One woman sent a photo of herself posting a letter to her fiancé more than a half century ago while he was off fighting in World War II. She also enclosed as a testament to mailed wishes some subsequent photos taken by her and her safely returned new husband on their honeymoon in Washington, D.C.
The woman could not have known when she sent the pictures to Roberts that her own husband, Walter Roberts, had served in World War II and landed at Normandy and that Roberts had spent her own honeymoon in the nation’s capital, followed by a happy 64 years together in Rockaway until his death in 2010.
Before his retirement, Walter Roberts had been an insurance broker, and Patsy Roberts had worked in a card store. She had taken to sending cards to family and friends on all occasions and even for no particular reason other than to say she was thinking of them.

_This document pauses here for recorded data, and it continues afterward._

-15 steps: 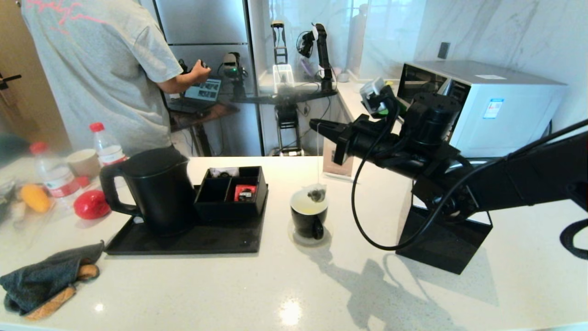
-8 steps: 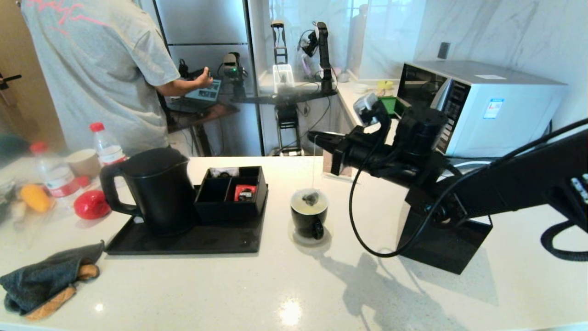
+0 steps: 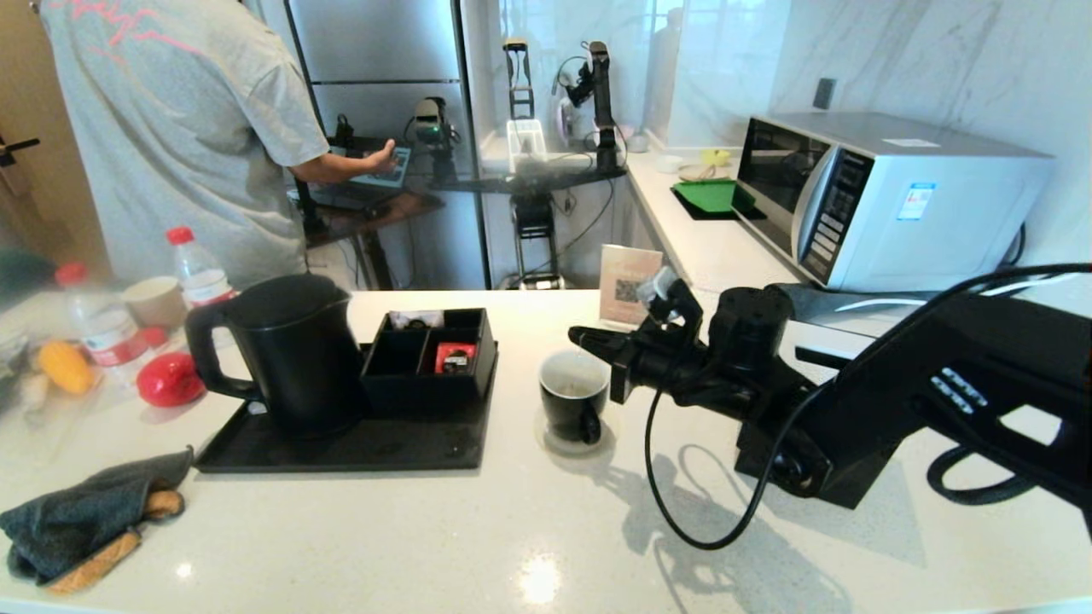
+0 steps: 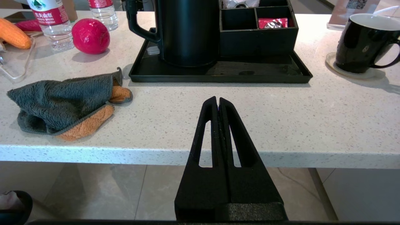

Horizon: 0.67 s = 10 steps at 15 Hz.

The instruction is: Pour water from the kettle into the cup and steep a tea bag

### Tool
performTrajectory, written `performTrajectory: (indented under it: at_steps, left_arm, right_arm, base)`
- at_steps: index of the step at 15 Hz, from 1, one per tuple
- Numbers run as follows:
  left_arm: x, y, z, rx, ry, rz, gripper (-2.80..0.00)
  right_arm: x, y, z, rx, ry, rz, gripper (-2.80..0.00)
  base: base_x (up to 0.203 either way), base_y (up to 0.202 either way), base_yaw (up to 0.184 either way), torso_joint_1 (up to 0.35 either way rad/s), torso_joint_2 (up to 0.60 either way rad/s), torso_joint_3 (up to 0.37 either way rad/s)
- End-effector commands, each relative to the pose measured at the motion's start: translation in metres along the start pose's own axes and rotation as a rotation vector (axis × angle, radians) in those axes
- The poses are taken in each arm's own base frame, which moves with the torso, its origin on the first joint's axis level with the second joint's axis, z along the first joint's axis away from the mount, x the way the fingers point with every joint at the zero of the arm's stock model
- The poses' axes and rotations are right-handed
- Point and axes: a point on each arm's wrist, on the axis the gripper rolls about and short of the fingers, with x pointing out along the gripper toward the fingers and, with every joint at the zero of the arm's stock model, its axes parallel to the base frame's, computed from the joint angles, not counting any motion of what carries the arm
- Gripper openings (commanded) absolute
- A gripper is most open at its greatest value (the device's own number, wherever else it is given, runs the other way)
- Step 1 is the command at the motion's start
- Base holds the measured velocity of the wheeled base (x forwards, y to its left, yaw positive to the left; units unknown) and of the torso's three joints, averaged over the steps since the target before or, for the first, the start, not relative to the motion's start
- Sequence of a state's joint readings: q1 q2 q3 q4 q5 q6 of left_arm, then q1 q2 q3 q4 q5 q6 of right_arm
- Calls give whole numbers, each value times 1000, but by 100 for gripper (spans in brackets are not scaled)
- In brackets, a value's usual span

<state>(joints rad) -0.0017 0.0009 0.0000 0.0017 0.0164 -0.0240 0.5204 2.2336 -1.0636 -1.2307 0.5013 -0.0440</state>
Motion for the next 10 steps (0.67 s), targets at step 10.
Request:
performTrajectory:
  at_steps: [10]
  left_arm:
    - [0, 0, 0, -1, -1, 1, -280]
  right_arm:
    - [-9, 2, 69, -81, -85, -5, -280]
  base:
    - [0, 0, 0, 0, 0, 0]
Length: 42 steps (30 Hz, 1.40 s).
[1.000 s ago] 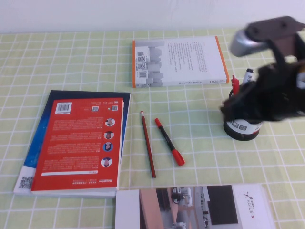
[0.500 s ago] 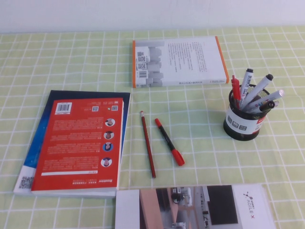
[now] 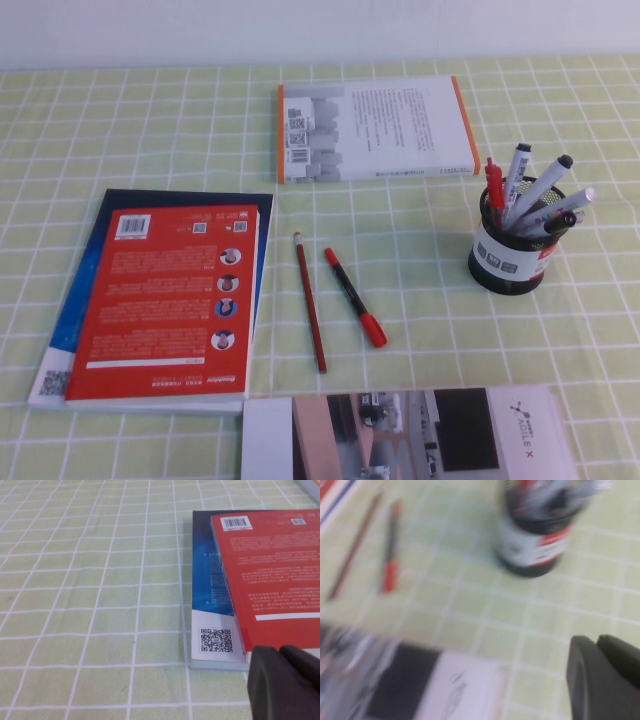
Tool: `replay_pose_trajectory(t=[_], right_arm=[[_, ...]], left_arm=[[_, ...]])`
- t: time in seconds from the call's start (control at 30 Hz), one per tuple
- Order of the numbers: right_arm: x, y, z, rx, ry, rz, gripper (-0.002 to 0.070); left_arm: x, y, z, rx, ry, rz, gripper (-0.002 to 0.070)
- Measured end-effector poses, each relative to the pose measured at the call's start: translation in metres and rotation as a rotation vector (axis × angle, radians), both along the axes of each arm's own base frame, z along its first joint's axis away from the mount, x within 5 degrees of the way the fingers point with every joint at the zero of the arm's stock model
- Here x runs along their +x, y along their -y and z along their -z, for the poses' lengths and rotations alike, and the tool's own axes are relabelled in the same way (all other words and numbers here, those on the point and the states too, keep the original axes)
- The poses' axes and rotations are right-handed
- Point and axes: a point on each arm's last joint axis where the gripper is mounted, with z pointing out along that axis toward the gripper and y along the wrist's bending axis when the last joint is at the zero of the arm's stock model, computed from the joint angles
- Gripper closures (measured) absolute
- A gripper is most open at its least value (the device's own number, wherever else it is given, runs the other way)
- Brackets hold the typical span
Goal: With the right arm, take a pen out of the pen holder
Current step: 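Take a marker out of the pen holder and lay it on the table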
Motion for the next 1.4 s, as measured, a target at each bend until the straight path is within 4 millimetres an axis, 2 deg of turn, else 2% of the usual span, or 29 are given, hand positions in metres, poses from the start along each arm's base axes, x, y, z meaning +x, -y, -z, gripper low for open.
replay_pose_trajectory(t=[0.13, 0.23, 0.33, 0.4, 0.73, 1.03, 1.4], right_arm=[[-0.009, 0.024, 0.043, 0.052, 0.160, 0.166, 0.0688], [-0.025, 0.036, 0.079, 0.073, 0.280, 0.263, 0.0688], [-0.039, 0.041, 0.104, 0.085, 0.358, 0.300, 0.0688], [-0.045, 0.041, 0.111, 0.094, 0.404, 0.305, 0.0688], [-0.065, 0.042, 0.115, 0.105, 0.460, 0.307, 0.0688], [-0.068, 0.043, 0.129, 0.068, 0.317, 0.313, 0.0689], [-0.068, 0.043, 0.129, 0.064, 0.309, 0.314, 0.0688]], left_arm=[[0.000, 0.000, 0.000, 0.000, 0.000, 0.000, 0.0680], [0.000, 0.000, 0.000, 0.000, 0.000, 0.000, 0.0680], [0.000, 0.000, 0.000, 0.000, 0.000, 0.000, 0.0680], [0.000, 0.000, 0.000, 0.000, 0.000, 0.000, 0.0680], [0.000, 0.000, 0.000, 0.000, 0.000, 0.000, 0.0680], [0.000, 0.000, 0.000, 0.000, 0.000, 0.000, 0.0680], [0.000, 0.000, 0.000, 0.000, 0.000, 0.000, 0.0680]])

“The people started sending cards to me,” she remembers. “So, I had boxes and boxes of them.”
She stored the boxes in the basement of her home just one house in from the beach, not imagining that a hurricane might do what Sandy did.
“I’ve been through many hurricanes,” she says. “Never in a million years did I think anything like that could happen.”
Instead she now has new cards, such as one on which a youngster drew undersea creatures writing letters.
“I’m sorry all of your letters washed away,” he wrote. “I’d like to think the fish found them and read them and learned how great you are then they decided to write you.”
If no cards actually arrived from under the sea, they came from seemingly everywhere else.
“Most of them are in English,” she says. “I try to read every single one of them. Each one is precious.”
Until her house is repaired, Roberts will be living in a second-floor apartment in Rockaway with her daughter Virginia Dobles and her son-in-law, the artist Cristian Dobles. He was the one who made the original Facebook posting saying he hoped to inspire as many as 1,000 people to write her. The Daily Beast joined the effort, and the result is the 12,000 cards.
“It’s a good feeling,” she said. “You just feel, oh, this is great. Life is good—after all.”